Malian soldier and whistleblower

Colonel Alpha Yaya Sangaré is a Malian military officer and whistleblower who was detained in 2024 after publishing a book documenting human rights abuses by the Malian Armed Forces.

== Career ==
Sangaré joined the National Gendarmerie, a military force with law enforcement duties, after graduating from a military school in 1999 in Koulikoro, where he trained alongside Abdoulaye Maïga; his father had also been a police officer. Following the 2020 coup d'état, which saw the removal of the government of Ibrahim Boubacar Keïta and the establishment of a military junta, Sangaré became the commander of the newly established Bamako gendarmerie region. He attained the rank of colonel within the Malian Armed Forces.

Following the 2020 coup d'état, Sangaré had called for a transition to a civilian-led government.

Sangaré obtained a master's degree from Wilmington University in Delaware in the United States. In August 2022, Sangaré defended his PhD thesis, entitled "Terrorism and the fight against terrorism in Mali: problems, issues and institutional challenges" at Cheikh Anta Diop University in Dakar, Senegal.

== Whistleblowing and arrest ==
In 2023, Sangaré published a book entitled Mali: The Challenge of Terrorism in Africa (Mali: le défi du terrorisme en Afrique), in which he criticised the Malian Armed Forces for abusing human rights during its ongoing fight against the Islamist insurgency in northern Mali from 2016. Citing research from his doctoral thesis as well as reports from international human rights organisations like Human Rights Watch, the book detailed extrajudicial killings, enforced disappearances, torture, and arbitrary arrests of people suspected to be supportive of Islamists. Sangaré concluded that the abuses occurred with the complicity of the military hierarchy.

Initially published to little national attention, Sangaré and the book received greater notice following a signing at the Bamako Peacekeeping School on 24 February 2024, which was attended by government workers including Abdoulaye Maïga, the Minister of Territorial Administration and Decentralisation and former acting Prime Minister of Mali. On 1 March 2024, Mali: The Challenge of Terrorism in Africa was denounced in a statement by the Ministry of Defence, who accused Sangaré of making "false accusations" against the Malian Armed Forces. Maïga also released a statement distancing himself from Sangaré and stating he had not read the book prior to attending the event.

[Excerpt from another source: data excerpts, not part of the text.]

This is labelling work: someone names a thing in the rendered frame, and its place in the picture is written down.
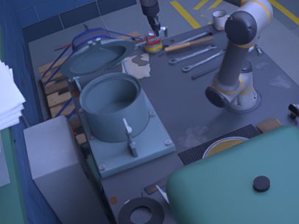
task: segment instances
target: wooden pallet
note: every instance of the wooden pallet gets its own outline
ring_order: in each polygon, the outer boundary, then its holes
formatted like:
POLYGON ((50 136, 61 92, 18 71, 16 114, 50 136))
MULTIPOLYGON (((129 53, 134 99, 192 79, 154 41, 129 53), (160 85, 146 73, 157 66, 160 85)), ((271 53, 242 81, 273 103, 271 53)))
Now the wooden pallet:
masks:
MULTIPOLYGON (((131 35, 131 36, 134 36, 137 38, 141 37, 137 31, 128 33, 128 35, 131 35)), ((119 39, 130 39, 127 36, 120 36, 118 38, 119 39)), ((47 63, 46 65, 39 67, 38 70, 42 76, 41 82, 43 84, 46 83, 47 80, 52 76, 52 74, 53 74, 52 72, 56 71, 56 69, 58 69, 66 59, 67 59, 67 57, 60 58, 56 62, 56 64, 53 65, 52 69, 45 74, 44 77, 43 77, 44 73, 53 64, 53 62, 47 63)), ((46 84, 46 86, 44 87, 52 118, 55 118, 55 116, 63 108, 63 104, 65 104, 66 102, 68 102, 69 99, 71 99, 72 94, 73 94, 73 97, 80 96, 79 91, 74 91, 74 92, 67 91, 68 90, 68 81, 62 80, 63 78, 64 78, 64 76, 59 71, 58 73, 56 73, 55 76, 53 76, 51 81, 48 82, 46 84)), ((69 105, 61 112, 60 116, 62 116, 62 115, 68 116, 73 110, 74 110, 74 105, 69 105)), ((71 124, 71 128, 73 130, 76 130, 81 127, 79 119, 70 121, 70 124, 71 124)), ((87 142, 84 134, 77 135, 76 139, 78 140, 78 143, 80 145, 85 144, 87 142)))

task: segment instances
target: yellow ring
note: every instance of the yellow ring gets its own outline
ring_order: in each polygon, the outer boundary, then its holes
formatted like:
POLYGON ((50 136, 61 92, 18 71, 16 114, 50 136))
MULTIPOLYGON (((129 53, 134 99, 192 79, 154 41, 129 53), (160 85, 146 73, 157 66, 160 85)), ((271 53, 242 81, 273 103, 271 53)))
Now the yellow ring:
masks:
POLYGON ((148 52, 155 52, 162 48, 162 42, 158 46, 155 47, 144 47, 148 52))
POLYGON ((245 91, 245 92, 241 92, 241 93, 239 93, 239 95, 244 95, 244 94, 248 94, 250 91, 252 91, 253 90, 253 87, 251 87, 250 88, 250 90, 247 90, 247 91, 245 91))
POLYGON ((235 44, 235 43, 233 43, 233 42, 231 42, 231 43, 232 43, 233 45, 238 46, 238 47, 241 47, 241 48, 250 48, 250 47, 256 45, 256 42, 255 42, 254 44, 252 44, 252 45, 238 45, 238 44, 235 44))
POLYGON ((245 0, 241 0, 240 7, 242 7, 244 3, 245 3, 245 0))
POLYGON ((243 80, 241 79, 241 77, 239 77, 239 81, 240 81, 240 83, 241 83, 241 85, 242 85, 242 90, 243 90, 243 88, 244 88, 244 83, 243 83, 243 80))
POLYGON ((233 94, 234 92, 236 92, 238 90, 238 88, 235 91, 223 91, 221 89, 219 89, 218 87, 216 87, 214 81, 213 81, 213 86, 215 87, 216 90, 218 90, 219 92, 222 92, 223 94, 233 94))
POLYGON ((266 13, 268 15, 268 24, 269 24, 270 23, 270 19, 271 19, 269 10, 262 3, 258 2, 258 1, 248 1, 248 2, 255 2, 255 3, 257 3, 257 4, 259 4, 260 6, 263 7, 263 9, 266 11, 266 13))

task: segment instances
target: black ring
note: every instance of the black ring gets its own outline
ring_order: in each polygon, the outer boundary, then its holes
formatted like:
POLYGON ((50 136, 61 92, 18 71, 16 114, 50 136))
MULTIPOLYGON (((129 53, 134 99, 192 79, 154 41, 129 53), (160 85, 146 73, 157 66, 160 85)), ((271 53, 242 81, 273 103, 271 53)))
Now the black ring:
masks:
POLYGON ((131 215, 137 209, 146 208, 152 212, 152 217, 145 224, 162 224, 164 221, 164 210, 162 205, 150 197, 137 197, 122 206, 119 212, 120 224, 135 224, 131 221, 131 215))

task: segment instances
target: robotic arm
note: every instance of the robotic arm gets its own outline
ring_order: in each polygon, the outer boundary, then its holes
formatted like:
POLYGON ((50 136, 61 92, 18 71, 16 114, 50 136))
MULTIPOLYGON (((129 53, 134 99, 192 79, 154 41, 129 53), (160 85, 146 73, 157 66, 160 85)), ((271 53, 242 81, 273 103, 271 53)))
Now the robotic arm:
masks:
POLYGON ((246 60, 248 49, 256 44, 261 31, 273 17, 268 0, 225 0, 240 8, 225 24, 228 47, 219 72, 205 95, 215 106, 230 106, 235 110, 247 110, 256 103, 252 66, 246 60))
POLYGON ((152 27, 152 30, 155 32, 155 36, 159 36, 159 30, 161 24, 158 20, 157 14, 159 13, 159 4, 158 0, 140 0, 142 13, 147 17, 149 25, 152 27))

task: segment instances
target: yellow stripe
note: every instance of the yellow stripe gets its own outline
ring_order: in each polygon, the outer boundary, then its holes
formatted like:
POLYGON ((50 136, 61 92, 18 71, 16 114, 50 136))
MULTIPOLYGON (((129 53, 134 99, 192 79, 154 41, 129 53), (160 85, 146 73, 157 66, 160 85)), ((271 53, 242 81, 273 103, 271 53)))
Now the yellow stripe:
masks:
POLYGON ((241 92, 241 93, 239 93, 239 95, 244 95, 244 94, 248 94, 250 91, 252 91, 253 90, 253 87, 251 87, 250 88, 250 90, 247 90, 247 91, 245 91, 245 92, 241 92))
POLYGON ((215 7, 217 7, 218 6, 218 4, 220 4, 221 3, 221 1, 222 0, 217 0, 217 1, 215 1, 209 8, 208 8, 208 10, 210 10, 210 9, 213 9, 213 8, 215 8, 215 7))
POLYGON ((236 46, 238 46, 238 47, 242 47, 242 48, 250 48, 250 47, 256 45, 256 43, 251 44, 251 45, 238 45, 238 44, 235 44, 235 43, 233 43, 233 42, 231 42, 231 43, 232 43, 233 45, 236 45, 236 46))
POLYGON ((284 15, 292 19, 297 25, 299 25, 299 18, 296 17, 294 14, 292 14, 290 11, 288 11, 285 7, 283 7, 281 4, 279 4, 276 0, 269 0, 269 2, 277 7, 284 15))
POLYGON ((190 23, 190 25, 192 25, 194 29, 201 27, 177 1, 171 1, 170 4, 190 23))
POLYGON ((223 91, 221 89, 219 89, 218 87, 216 87, 214 81, 213 81, 213 86, 215 87, 216 90, 218 90, 219 92, 222 92, 223 94, 233 94, 234 92, 236 92, 238 89, 236 89, 235 91, 223 91))
POLYGON ((242 7, 244 3, 245 3, 245 0, 241 0, 240 7, 242 7))
POLYGON ((244 83, 243 83, 243 80, 239 77, 239 81, 240 81, 240 83, 241 83, 241 85, 242 85, 242 89, 244 88, 244 83))
POLYGON ((207 3, 208 0, 202 0, 195 8, 194 10, 199 10, 205 3, 207 3))
POLYGON ((148 47, 148 46, 144 46, 144 48, 148 51, 148 52, 155 52, 159 49, 162 48, 162 42, 160 42, 160 44, 158 46, 155 47, 148 47))
POLYGON ((269 23, 270 23, 270 20, 271 20, 271 16, 270 16, 269 10, 268 10, 262 3, 258 2, 258 1, 247 1, 246 3, 248 3, 248 2, 254 2, 254 3, 257 3, 257 4, 259 4, 260 6, 263 7, 263 9, 266 11, 266 13, 267 13, 267 15, 268 15, 268 24, 269 24, 269 23))

On 2 March 2024, Sangaré was abducted from his home in Bamako by unidentified hooded men, who drove away in a vehicle without licence plates. On 3 February 2024, his family confirmed his disappearance to Agence France-Presse. Later that day, the Malian military confirmed Sangaré's arrest, but did not confirm where he was being detained. An anonymous source stated Sangaré's arrest without a warrant had been justified due to his status as a colonel criticising the military. Sangaré was later reported to be being detained at a gendarmerie camp in Bamako.

=== Response ===
Human Rights Watch criticised Sangaré's arrest as evidence of Malian authorities attacking whistleblowers rather than addressing the abuses being reported on, and called for Sangaré's immediate release.

== Works ==

- Sangaré, Alpha Yaya. Mali: le défi du terrorisme en Afrique. Ivry-sur-Seine: Points Sur Les I Eds Les. 2023. ISBN 2359302558.